▶ **WHAT YOU HAVE TO DO**
Write out the following listing's lines from the one with "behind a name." to the one with "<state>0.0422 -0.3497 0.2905", exactly, with both included and no others.

▶ **PROVIDED DATA**
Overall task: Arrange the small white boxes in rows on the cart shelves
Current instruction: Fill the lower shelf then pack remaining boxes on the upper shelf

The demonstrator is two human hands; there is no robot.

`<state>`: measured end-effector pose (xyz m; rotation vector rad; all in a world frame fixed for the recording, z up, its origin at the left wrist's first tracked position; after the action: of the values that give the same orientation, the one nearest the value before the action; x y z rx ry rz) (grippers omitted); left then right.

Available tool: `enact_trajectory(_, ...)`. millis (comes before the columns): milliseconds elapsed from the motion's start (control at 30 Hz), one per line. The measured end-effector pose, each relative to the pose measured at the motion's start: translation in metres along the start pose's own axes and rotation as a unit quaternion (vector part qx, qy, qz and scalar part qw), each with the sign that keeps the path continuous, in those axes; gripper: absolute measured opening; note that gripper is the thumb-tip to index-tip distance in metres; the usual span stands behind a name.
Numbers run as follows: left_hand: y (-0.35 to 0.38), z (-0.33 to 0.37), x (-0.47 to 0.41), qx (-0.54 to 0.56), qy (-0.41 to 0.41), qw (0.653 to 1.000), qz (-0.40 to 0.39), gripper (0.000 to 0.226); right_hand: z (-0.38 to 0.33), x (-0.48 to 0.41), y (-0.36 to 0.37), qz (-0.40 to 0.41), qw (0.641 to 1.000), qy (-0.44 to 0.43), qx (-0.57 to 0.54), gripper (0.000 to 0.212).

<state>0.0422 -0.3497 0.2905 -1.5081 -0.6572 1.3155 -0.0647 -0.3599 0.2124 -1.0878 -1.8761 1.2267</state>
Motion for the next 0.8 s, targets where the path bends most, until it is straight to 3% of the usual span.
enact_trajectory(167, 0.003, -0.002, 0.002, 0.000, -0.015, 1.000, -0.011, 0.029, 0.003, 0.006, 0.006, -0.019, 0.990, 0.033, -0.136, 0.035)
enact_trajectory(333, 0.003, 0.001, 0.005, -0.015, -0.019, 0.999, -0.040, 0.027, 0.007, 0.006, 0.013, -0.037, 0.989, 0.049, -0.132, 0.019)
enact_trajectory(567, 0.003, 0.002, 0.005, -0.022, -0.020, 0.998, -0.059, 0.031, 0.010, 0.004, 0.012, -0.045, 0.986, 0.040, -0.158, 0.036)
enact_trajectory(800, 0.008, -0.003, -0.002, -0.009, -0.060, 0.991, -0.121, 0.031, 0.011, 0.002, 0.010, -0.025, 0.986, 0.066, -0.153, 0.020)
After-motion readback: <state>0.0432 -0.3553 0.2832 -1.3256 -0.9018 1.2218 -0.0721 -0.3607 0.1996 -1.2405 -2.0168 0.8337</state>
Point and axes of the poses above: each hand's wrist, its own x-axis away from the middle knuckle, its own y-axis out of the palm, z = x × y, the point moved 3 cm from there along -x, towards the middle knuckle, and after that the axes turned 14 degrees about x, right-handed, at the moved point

▶ **YOUR RESPONSE**
Available tool: `enact_trajectory(_, ...)`. millis (comes before the columns): milliseconds elapsed from the motion's start (control at 30 Hz), one per line. The measured end-effector pose, each relative to the pose measured at the motion's start: translation in metres along the start pose's own axes and rotation as a unit quaternion (vector part qx, qy, qz and scalar part qw), each with the sign that keeps the path continuous, in those axes; gripper: absolute measured opening; note that gripper is the thumb-tip to index-tip distance in metres; the usual span stands behind a name.
Numbers run as follows: left_hand: y (-0.35 to 0.38), z (-0.33 to 0.37), x (-0.47 to 0.41), qx (-0.54 to 0.56), qy (-0.41 to 0.41), qw (0.653 to 1.000), qz (-0.40 to 0.39), gripper (0.000 to 0.226); right_hand: z (-0.38 to 0.33), x (-0.48 to 0.41), y (-0.36 to 0.37), qz (-0.40 to 0.41), qw (0.641 to 1.000), qy (-0.44 to 0.43), qx (-0.57 to 0.54), gripper (0.000 to 0.212).

<state>0.0422 -0.3497 0.2905 -1.5081 -0.6572 1.3155 -0.0647 -0.3599 0.2124 -1.0878 -1.8761 1.2267</state>

What came before makes up the full response.